One of the bigger challenges facing NASCAR teams recently is the Next Gen racecar entering competition in 2022.

“It’s a completely radical vehicle from what we have been used to working with,” she says. “We are going to learn how to work with that vehicle and we have to change our mindset. Everybody’s going to have to get used to how we test. The aerodynamics of the vehicle are going to be very different. Even for the driver inside the cockpit, how it feels will be different. The engine itself isn’t going to change right now, but the overall engine package is going to change. Wheels are going from five lug nuts to one lug nut. The simulation is going to change, the testing, the parts, how we build the car, how many races, practices and qualifying we get.

“I think the sport is going to go through a very radical change and the excitement is running and going for a championship, of course, but also what you learn and how much virtual and physical testing you can do to be the best team when we go to the Daytona 500 next year.”

Part of being the best team and creating an environment that fosters creativity and growth is having a diverse group.
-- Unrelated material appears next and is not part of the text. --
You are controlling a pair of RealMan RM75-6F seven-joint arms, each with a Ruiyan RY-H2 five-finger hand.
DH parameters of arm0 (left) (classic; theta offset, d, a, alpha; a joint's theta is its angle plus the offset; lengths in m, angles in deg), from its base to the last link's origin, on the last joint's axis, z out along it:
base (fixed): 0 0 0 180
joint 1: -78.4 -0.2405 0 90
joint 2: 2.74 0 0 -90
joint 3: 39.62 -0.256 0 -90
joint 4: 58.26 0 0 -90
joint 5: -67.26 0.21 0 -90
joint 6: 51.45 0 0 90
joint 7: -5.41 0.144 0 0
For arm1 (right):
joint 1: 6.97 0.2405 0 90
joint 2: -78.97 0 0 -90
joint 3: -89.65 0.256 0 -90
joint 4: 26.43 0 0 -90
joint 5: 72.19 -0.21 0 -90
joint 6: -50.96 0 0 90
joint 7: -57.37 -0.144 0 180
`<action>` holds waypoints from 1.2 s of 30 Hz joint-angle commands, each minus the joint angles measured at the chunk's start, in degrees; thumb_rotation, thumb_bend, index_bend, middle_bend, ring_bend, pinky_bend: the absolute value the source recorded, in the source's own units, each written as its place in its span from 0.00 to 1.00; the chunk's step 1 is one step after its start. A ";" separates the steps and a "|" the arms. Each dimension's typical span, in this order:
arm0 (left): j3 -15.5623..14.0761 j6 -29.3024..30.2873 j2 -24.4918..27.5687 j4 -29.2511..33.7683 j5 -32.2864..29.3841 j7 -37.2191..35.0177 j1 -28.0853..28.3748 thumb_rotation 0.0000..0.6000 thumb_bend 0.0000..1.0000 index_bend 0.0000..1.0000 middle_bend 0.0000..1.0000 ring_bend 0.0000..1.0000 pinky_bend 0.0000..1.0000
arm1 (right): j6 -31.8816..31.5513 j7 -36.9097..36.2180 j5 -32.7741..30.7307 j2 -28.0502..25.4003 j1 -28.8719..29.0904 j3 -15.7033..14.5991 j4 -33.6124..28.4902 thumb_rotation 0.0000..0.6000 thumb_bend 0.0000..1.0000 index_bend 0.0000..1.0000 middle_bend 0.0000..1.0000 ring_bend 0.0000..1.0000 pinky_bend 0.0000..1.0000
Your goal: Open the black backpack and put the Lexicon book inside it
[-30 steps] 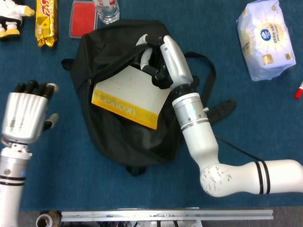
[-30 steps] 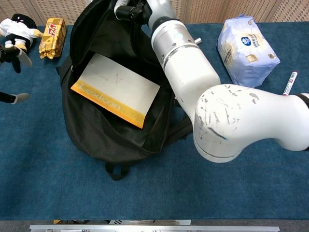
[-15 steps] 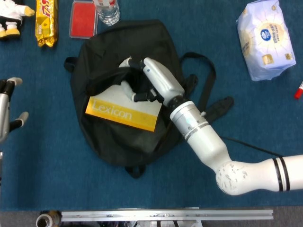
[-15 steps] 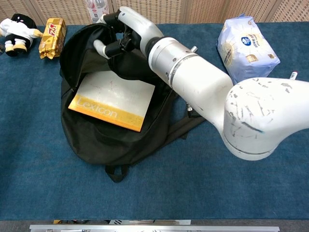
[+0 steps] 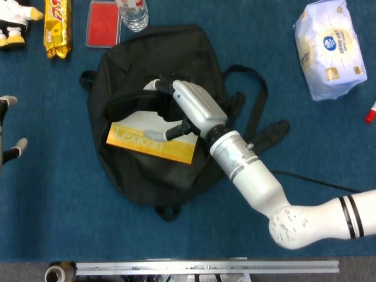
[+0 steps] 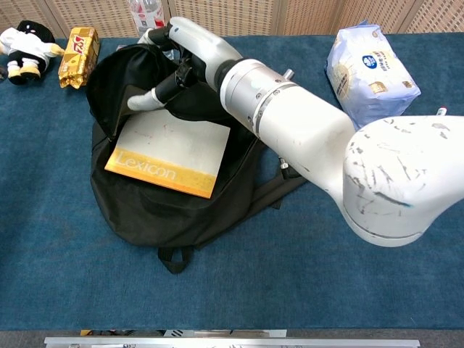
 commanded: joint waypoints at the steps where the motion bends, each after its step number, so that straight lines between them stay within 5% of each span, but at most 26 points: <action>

Alba says this is an important aspect of moving the sport of NASCAR forward.

“Hard work hard and patience to do the job right is what helped me in this industry,” Colon says. “I continue working very hard because I want to see more females in this sport. I want to see more people like me and I want to see more diversity of thought in the sport. It doesn’t matter in what package you come in. At the end of the day, I think the teams that succeed, not only in motorsports, but in any industry, are the teams that are completely diverse. If you have the same people, you’re not going to progress. There’s still work to do, but it takes all of us to make it happen.

“We are in a very exciting moment in the sport and I just want to bring in more people, younger people, to continue making the sport better. NASCAR is very exciting. This company is very exciting and we all excited about how this year has been going and we’re looking forward to next year.”